Colin Brinsden, AAP Economics and Business Correspondent
(Australian Associated Press)
Reserve Bank of Australia governor Philip Lowe has made it clear the central bank won’t be rushing to lift the cash rate anytime soon, despite predicting robust economic growth in the coming year.
The RBA held its monthly board meeting on Tuesday where it left the cash rate unchanged at a record low 0.1 per cent.
But it ditched its three-year bond yield target that was introduced at the height of the pandemic last year and aimed at keeping market interest rates in line with the cash rate.
Dr Lowe told a rare post-meeting webinar this decision does not reflect a change in view that the cash rate will not be increased before 2024.
“Given the information we currently have to hand, it is still entirely possible that the cash rate will remain at its current level until 2024. But it is also possible that an earlier move will be appropriate,” he said.
Financial markets and some economists have been speculating on a possible rate rise as early as next year following last week’s inflation data showed the underlying measure had jumped to 2.1 per cent and within target.
This was the strongest result in six years.
Dr Lowe thought this was a “complete overreaction” by the markets to the inflation data.
“I’m not sure how we would get to that state of the world and be in a position to raise rates early in the new year.
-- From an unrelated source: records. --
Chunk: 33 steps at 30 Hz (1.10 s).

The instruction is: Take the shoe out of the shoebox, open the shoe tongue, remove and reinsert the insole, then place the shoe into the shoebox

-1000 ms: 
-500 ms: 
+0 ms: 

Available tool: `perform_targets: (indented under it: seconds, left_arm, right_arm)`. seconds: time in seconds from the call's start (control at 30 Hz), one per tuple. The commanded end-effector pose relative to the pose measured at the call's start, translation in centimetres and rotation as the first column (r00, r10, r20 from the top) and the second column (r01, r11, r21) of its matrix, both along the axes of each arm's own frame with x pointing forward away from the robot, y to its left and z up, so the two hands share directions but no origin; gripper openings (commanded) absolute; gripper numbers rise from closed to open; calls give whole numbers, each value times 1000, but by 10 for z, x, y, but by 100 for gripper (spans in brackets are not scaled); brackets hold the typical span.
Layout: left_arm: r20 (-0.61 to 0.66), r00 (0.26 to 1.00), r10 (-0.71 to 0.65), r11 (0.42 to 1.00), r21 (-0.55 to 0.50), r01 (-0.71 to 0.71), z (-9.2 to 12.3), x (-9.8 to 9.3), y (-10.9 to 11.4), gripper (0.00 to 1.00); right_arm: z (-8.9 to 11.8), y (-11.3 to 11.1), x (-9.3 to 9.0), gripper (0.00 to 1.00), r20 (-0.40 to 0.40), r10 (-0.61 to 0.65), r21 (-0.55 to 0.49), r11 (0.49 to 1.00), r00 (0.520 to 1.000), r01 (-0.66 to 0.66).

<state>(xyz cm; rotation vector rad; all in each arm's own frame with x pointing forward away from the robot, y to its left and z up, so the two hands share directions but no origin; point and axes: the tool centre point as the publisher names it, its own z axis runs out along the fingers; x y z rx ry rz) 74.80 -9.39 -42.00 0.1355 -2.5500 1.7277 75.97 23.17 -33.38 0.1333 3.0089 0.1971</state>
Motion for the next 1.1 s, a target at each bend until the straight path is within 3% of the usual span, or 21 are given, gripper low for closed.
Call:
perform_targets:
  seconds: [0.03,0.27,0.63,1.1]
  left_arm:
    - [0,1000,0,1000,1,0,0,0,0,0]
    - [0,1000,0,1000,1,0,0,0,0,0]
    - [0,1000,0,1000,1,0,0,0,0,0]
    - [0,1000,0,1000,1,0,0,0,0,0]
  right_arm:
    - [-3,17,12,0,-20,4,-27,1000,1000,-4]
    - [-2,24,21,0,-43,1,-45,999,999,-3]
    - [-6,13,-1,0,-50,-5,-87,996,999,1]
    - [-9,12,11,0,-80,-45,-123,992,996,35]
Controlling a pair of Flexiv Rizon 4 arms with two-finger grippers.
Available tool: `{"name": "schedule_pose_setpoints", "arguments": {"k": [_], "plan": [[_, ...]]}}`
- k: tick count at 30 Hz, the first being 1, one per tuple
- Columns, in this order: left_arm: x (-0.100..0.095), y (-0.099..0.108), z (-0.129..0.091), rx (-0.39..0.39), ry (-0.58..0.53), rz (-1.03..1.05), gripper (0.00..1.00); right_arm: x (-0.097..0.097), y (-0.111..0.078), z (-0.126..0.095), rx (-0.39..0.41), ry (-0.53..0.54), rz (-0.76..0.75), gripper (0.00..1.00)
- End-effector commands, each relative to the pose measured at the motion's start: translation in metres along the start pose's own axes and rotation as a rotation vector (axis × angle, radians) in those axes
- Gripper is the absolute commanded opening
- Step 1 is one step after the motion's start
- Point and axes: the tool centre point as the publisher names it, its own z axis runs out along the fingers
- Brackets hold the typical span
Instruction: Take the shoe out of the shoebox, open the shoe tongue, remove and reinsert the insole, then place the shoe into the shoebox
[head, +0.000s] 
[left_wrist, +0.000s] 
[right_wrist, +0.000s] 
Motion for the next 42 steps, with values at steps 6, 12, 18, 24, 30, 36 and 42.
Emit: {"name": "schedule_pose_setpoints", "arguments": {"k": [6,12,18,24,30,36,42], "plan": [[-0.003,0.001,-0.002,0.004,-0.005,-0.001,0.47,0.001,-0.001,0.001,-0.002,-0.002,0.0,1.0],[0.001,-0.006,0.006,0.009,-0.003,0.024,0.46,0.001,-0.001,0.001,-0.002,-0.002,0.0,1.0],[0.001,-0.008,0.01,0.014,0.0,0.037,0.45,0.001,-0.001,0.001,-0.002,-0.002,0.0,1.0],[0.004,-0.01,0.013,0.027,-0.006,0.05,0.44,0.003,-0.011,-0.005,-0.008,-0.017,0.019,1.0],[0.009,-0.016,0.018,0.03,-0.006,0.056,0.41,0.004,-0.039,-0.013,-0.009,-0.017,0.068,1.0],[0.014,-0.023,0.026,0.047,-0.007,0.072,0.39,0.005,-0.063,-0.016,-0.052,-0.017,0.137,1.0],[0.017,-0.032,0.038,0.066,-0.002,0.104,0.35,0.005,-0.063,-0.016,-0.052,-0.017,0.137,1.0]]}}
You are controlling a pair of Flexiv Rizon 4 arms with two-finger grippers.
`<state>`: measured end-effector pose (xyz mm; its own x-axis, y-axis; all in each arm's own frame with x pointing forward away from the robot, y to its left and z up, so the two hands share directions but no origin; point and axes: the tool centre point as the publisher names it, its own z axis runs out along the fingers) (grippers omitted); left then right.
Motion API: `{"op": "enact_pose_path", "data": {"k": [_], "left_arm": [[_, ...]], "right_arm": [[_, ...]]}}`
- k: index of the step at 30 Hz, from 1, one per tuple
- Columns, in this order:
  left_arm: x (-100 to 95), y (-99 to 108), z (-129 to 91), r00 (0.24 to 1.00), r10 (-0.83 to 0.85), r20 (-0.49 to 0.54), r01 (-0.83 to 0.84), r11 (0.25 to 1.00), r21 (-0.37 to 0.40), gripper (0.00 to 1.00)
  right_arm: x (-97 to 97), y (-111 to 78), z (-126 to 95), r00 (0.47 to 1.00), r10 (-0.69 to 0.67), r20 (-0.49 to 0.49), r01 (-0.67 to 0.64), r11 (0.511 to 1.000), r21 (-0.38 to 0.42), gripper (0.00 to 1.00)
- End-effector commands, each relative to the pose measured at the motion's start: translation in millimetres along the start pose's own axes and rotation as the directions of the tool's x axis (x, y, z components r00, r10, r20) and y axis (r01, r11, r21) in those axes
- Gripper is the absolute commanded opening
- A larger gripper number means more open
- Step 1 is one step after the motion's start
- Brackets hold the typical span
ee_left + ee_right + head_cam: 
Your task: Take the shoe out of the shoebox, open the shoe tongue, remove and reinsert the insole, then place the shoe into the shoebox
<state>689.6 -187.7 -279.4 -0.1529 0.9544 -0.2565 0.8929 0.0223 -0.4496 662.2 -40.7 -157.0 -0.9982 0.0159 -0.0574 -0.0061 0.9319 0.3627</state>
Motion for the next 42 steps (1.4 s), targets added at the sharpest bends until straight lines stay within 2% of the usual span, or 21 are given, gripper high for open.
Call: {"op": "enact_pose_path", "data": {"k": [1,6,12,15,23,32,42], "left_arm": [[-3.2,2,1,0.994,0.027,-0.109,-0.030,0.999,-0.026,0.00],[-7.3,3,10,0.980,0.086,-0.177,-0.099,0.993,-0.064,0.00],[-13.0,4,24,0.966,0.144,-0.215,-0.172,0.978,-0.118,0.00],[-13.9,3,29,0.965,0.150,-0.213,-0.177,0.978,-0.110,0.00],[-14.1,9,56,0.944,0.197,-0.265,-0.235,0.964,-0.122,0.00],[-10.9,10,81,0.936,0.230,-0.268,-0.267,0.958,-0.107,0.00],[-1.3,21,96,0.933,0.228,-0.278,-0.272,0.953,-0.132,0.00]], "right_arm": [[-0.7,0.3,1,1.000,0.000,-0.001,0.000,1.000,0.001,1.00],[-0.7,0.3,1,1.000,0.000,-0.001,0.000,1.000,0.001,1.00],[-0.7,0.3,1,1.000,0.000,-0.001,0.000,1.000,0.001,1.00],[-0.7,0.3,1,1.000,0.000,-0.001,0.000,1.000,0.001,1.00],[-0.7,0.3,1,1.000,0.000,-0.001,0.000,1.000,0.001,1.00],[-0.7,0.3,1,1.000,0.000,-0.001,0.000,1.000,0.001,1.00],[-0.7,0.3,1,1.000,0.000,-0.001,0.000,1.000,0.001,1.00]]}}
I still struggle with the scenario that rates would need to be raised next year,” Dr Lowe said.
The central bank still wants to see inflation sustainable within its two to three per cent target, which will need a lower unemployment rate and wages growth much higher than it currently stands.
The bank’s latest forecast is that underlying inflation will be no higher than 2.5 per cent at the end of 2023 and for only a gradual increase in wages growth.
The RBA expects economic growth to record a solid gain in the December quarter, following the sharp contraction in the September quarter caused by the recent lockdowns in major states, and then grow by around 5.5 per cent over 2022.
BIS Oxford Economics chief economist Sarah Hunter says although there has been an upgrade to the outlook, the expectation that it will take until late 2023 for wages growth to lift and inflationary pressures to build “still looks somewhat pessimistic”.
“We think the board will be in a position to raise the cash rate in the first half of 2023,” Dr Hunter said.
Rising petrol prices were a key factor in lifting inflation in the September quarter, which continues to weigh on Australians’ view of the inflation outlook.
The weekly ANZ-Roy Morgan consumer survey showed inflation expectations edge only 0.1 percentage points down from 4.9 per cent after spiking to a seven-year high of five per cent last week.
The national average price for unleaded petrol declined a modest 0.7 cents a litre in the past week to 168.8 cents, after striking a record high in the previous week, but record prices were seen in Adelaide, Hobart and Canberra.
However, despite the impact of high fuel costs on the household budget, consumer confidence rebounded as COVID-19 restrictions in Australia’s major states continued to ease.
The ANZ-Roy Morgan consumer confidence index – a pointer to future household spending – rose 1.5 per cent to its highest level since early July.
Confidence was up two per cent in NSW and Victoria 5.5 per cent in Victoria, offsetting falls in Queensland, South Australia and Western Australia.